Cette volonté d’être entièrement prise en charge est intéressante car elle arrive de manière un peu contre-intuitive. On aime bien donner l’image inverse dans les récits de transfuge de classe : donner l’impression qu’on s’est battu, qu’on a inversé les forces du destin, les forces de l’habitude.
C’est intéressant qu’à l’intérieur de ces récits de lutte, de survie, il y ait ces moments-là où l’on dit qu’on voudrait être entièrement passif.
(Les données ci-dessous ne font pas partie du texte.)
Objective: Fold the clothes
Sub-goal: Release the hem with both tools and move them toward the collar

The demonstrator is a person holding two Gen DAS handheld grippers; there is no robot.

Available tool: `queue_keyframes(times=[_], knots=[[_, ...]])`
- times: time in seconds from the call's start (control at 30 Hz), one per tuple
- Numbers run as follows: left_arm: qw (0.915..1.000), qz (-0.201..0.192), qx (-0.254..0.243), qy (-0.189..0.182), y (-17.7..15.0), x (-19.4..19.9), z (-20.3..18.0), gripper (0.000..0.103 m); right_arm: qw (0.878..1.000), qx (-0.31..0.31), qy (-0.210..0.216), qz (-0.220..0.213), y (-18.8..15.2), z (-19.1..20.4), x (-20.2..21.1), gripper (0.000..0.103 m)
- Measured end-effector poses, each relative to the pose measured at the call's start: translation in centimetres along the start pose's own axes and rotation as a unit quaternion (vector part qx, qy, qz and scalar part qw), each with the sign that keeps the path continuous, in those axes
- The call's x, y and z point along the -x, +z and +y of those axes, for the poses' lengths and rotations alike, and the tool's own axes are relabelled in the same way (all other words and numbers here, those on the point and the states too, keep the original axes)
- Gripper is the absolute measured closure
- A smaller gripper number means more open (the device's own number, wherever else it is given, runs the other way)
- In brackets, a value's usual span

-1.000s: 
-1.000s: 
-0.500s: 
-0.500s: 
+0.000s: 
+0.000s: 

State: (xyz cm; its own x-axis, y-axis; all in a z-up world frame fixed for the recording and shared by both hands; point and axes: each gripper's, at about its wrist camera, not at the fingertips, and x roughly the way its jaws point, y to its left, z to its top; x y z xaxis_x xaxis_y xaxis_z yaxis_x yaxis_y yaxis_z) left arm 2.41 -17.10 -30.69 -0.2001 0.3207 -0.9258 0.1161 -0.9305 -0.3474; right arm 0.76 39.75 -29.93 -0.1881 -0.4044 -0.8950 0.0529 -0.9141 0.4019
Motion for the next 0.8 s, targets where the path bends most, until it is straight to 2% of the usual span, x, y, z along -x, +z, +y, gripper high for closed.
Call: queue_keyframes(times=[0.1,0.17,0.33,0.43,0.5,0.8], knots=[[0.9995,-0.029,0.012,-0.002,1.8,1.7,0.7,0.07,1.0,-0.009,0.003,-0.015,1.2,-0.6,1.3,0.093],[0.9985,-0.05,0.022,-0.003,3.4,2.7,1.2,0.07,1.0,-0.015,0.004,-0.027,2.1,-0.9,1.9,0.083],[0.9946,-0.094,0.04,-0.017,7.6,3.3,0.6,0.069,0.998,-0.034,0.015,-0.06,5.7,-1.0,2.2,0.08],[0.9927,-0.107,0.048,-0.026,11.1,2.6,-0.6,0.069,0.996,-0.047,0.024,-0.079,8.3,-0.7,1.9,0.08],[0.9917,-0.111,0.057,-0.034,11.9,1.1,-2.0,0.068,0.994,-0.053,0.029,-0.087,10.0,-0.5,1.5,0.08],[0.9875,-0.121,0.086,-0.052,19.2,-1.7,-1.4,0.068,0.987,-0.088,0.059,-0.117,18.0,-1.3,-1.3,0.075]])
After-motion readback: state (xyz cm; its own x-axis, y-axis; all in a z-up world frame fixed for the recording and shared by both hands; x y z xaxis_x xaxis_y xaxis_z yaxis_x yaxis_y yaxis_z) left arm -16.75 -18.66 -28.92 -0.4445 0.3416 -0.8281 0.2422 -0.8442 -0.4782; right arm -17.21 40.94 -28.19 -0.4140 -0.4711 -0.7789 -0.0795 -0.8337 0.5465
J’ai beaucoup aimé les détails pratiques concernant le déménagement de sa mère. Le narrateur révèle à la fois la gentillesse du fils qui veut aider et son inaptitude aux tâches simples de la vie populaire : il achète des cartons à distance (je n’ai jamais acheté un carton de ma vie car je sais où me les procurer gratuitement), il se demande combien il en faut, dix ? Vingt ? Ce mec n’a vraiment aucune idée, ça m’a fait sourire, comme son questionnement sur les rouleaux de scotch, et sa dernière question m’a carrément fait rire :
Est-ce qu’il fallait des gants pour se protéger des coupures du carton ?
p. 77.
Alors oui, Édouard, on peut porter des gants, mais pour être franc, si on travaille avec soin, on devrait pouvoir se sortir d’un petit déménagement sans coupures ni blessures.